## [Task item]
The entries below should be set down again exactly, with every picture left out.

START Raw data

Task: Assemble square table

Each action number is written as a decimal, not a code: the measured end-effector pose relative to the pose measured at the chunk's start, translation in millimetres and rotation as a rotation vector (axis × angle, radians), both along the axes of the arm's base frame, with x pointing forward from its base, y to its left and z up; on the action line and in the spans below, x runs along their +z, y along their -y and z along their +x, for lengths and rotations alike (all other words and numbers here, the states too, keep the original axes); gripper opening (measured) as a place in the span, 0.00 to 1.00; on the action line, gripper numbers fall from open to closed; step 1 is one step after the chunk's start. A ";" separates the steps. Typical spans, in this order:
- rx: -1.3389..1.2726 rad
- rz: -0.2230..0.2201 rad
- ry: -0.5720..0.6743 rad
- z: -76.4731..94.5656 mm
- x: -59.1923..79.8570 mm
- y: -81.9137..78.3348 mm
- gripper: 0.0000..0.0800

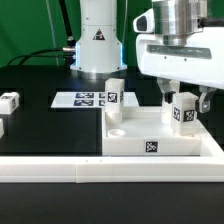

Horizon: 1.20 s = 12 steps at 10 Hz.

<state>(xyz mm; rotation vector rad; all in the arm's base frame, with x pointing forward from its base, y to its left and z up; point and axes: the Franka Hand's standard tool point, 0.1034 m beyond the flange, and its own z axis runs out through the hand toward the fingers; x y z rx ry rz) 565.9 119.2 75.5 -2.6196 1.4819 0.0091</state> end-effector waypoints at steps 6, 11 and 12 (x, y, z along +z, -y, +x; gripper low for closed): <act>0.580 -0.054 0.060 0.6 -1.1 4.5 0.81; 1.023 -0.104 0.090 1.8 -1.1 4.1 0.81; 1.102 -0.108 0.098 2.5 -1.3 7.9 0.81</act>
Offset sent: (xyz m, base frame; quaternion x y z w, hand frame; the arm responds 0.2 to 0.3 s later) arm 0.0000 0.0000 0.0000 0.0000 0.0000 -0.1938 0.9810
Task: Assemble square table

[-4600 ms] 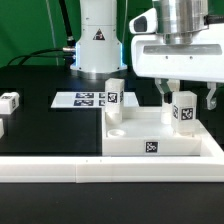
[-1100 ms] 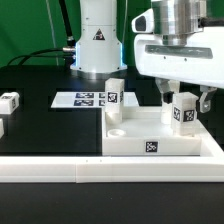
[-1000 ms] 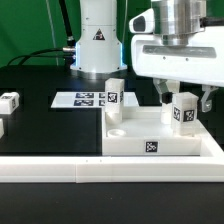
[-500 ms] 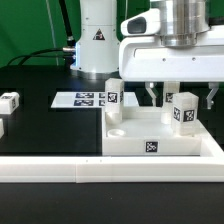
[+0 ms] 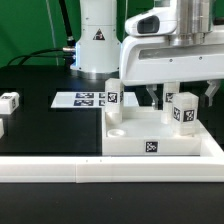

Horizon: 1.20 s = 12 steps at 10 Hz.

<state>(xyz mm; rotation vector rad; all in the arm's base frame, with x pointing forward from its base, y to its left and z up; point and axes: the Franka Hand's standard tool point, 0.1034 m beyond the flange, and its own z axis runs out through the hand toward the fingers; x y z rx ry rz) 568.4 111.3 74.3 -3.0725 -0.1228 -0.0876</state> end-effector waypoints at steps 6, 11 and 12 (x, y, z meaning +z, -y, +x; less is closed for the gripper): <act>0.089 -0.005 0.008 0.4 -0.4 1.0 0.36; -0.180 0.014 -0.008 0.2 -0.9 0.8 0.36; -0.299 0.026 -0.014 -0.5 -1.3 -1.1 0.36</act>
Offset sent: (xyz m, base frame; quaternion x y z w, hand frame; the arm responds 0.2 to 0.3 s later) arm 0.0000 0.0000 0.0000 0.0000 0.0000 0.0000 1.0000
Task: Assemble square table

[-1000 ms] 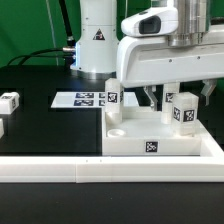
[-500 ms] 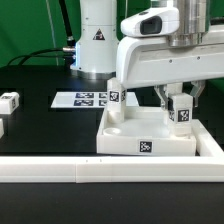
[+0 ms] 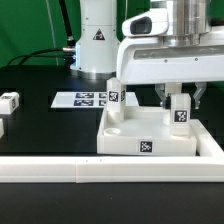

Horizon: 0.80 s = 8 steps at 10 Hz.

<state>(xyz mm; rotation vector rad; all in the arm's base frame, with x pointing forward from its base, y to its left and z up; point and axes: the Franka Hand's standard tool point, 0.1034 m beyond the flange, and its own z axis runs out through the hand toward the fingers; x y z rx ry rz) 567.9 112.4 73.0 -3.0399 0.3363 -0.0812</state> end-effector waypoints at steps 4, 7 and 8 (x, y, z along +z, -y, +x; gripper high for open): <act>-0.404 0.043 -0.024 -0.7 -0.3 -5.8 0.36; -0.678 0.062 -0.048 -1.4 -1.0 -9.1 0.36; -0.768 0.067 -0.057 -1.6 -0.9 -10.2 0.36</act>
Offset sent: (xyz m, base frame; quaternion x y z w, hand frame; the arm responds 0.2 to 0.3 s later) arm -0.0032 0.0064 0.0005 -0.0047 -0.0039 0.2630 0.9648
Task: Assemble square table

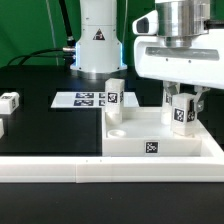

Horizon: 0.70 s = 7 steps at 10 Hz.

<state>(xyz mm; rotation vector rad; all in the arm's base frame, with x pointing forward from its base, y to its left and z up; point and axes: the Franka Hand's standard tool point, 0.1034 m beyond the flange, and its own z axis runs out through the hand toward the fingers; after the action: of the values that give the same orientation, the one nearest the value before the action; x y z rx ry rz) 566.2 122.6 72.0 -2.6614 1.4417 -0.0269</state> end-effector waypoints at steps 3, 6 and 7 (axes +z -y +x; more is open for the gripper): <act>-0.182 0.026 -0.021 -0.1 -0.1 0.1 0.36; -0.045 0.017 -0.014 0.4 0.5 1.1 0.64; 0.016 0.015 -0.016 1.9 1.7 1.9 0.64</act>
Offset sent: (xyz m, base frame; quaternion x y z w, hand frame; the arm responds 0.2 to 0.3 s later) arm 0.0000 0.0000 0.0000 0.0000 0.0000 0.1938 0.9810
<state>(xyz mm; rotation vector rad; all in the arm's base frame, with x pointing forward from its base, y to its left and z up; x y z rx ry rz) 568.1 120.7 73.8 -2.6674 1.4190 0.0058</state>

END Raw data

## [Answer space]
Task: Assemble square table

Each action number is written as a decimal, not a code: the measured end-effector pose relative to the pose measured at the chunk's start, translation in millimetres and rotation as a rotation vector (axis × angle, radians), both along the axes of the arm's base frame, with x pointing forward from its base, y to its left and z up; on the action line and in the spans below, x runs along their +z, y along their -y and z along their +x, for lengths and rotations alike (all other words and numbers here, the states too, keep the original axes); gripper opening (measured) as a place in the span, 0.00 to 1.00; on the action line, gripper numbers fall from open to closed; step 1 is one step after the chunk's start. A ";" separates the steps. Typical spans, in this order:
- rx: -1.3389..1.2726 rad
- rz: -0.2230..0.2201 rad
- ry: -0.5720..0.6743 rad
- z: -76.4731..94.5656 mm
- x: -59.1923..79.8570 mm
- y: -81.9137..78.3348 mm
- gripper: 0.0000..0.0800


Horizon: 1.20 s = 12 steps at 10 Hz.

<state>(xyz mm; rotation vector rad; all in the arm's base frame, with x pointing forward from its base, y to its left and z up; point and axes: the Franka Hand's standard tool point, 0.1034 m beyond the flange, and its own z axis runs out through the hand toward the fingers; x y z rx ry rz) 565.9 119.2 75.5 -2.6196 1.4819 0.0091</state> end-effector waypoints at steps 6, 11 and 12 (x, y, z along +z, -y, +x; gripper low for closed): <act>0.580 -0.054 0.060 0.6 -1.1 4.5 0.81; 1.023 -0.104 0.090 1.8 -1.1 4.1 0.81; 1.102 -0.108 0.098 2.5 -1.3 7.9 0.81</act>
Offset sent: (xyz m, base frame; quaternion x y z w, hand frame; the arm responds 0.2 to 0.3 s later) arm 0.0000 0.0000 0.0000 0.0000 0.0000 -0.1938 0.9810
Task: Assemble square table

[-4600 ms] 
[-1100 ms] 
[-1000 ms] 
[-500 ms] 
[+0 ms] 

Horizon: 1.20 s = 12 steps at 10 Hz.

<state>(xyz mm; rotation vector rad; all in the arm's base frame, with x pointing forward from its base, y to its left and z up; point and axes: the Franka Hand's standard tool point, 0.1034 m beyond the flange, and its own z axis runs out through the hand toward the fingers; x y z rx ry rz) 568.4 111.3 74.3 -3.0725 -0.1228 -0.0876</state> end-effector waypoints at steps 6, 11 and 12 (x, y, z meaning +z, -y, +x; less is closed for the gripper): <act>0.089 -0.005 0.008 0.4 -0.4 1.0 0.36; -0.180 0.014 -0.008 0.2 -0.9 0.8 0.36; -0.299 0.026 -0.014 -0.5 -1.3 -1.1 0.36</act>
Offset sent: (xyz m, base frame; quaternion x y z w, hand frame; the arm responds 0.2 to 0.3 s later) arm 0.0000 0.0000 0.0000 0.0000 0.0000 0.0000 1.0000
Task: Assemble square table

[-1000 ms] 
[-500 ms] 
[+0 ms] 

Horizon: 0.80 s = 8 steps at 10 Hz.

<state>(xyz mm; rotation vector rad; all in the arm's base frame, with x pointing forward from its base, y to its left and z up; point and axes: the Franka Hand's standard tool point, 0.1034 m beyond the flange, and its own z axis runs out through the hand toward the fingers; x y z rx ry rz) 567.9 112.4 73.0 -3.0399 0.3363 -0.0812</state> end-effector waypoints at steps 4, 7 and 8 (x, y, z along +z, -y, +x; gripper high for open): <act>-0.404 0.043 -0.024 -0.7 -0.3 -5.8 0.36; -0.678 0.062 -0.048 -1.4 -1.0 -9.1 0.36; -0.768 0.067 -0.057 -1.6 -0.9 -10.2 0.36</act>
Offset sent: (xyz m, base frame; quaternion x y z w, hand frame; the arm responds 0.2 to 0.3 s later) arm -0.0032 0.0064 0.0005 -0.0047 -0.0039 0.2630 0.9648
Task: Assemble square table


Horizon: 0.70 s = 7 steps at 10 Hz.

<state>(xyz mm; rotation vector rad; all in the arm's base frame, with x pointing forward from its base, y to its left and z up; point and axes: the Franka Hand's standard tool point, 0.1034 m beyond the flange, and its own z axis runs out through the hand toward the fingers; after the action: of the values that give the same orientation, the one nearest the value before the action; x y z rx ry rz) 566.2 122.6 72.0 -2.6614 1.4417 -0.0269</state> end-effector waypoints at steps 3, 6 and 7 (axes +z -y +x; more is open for the gripper): <act>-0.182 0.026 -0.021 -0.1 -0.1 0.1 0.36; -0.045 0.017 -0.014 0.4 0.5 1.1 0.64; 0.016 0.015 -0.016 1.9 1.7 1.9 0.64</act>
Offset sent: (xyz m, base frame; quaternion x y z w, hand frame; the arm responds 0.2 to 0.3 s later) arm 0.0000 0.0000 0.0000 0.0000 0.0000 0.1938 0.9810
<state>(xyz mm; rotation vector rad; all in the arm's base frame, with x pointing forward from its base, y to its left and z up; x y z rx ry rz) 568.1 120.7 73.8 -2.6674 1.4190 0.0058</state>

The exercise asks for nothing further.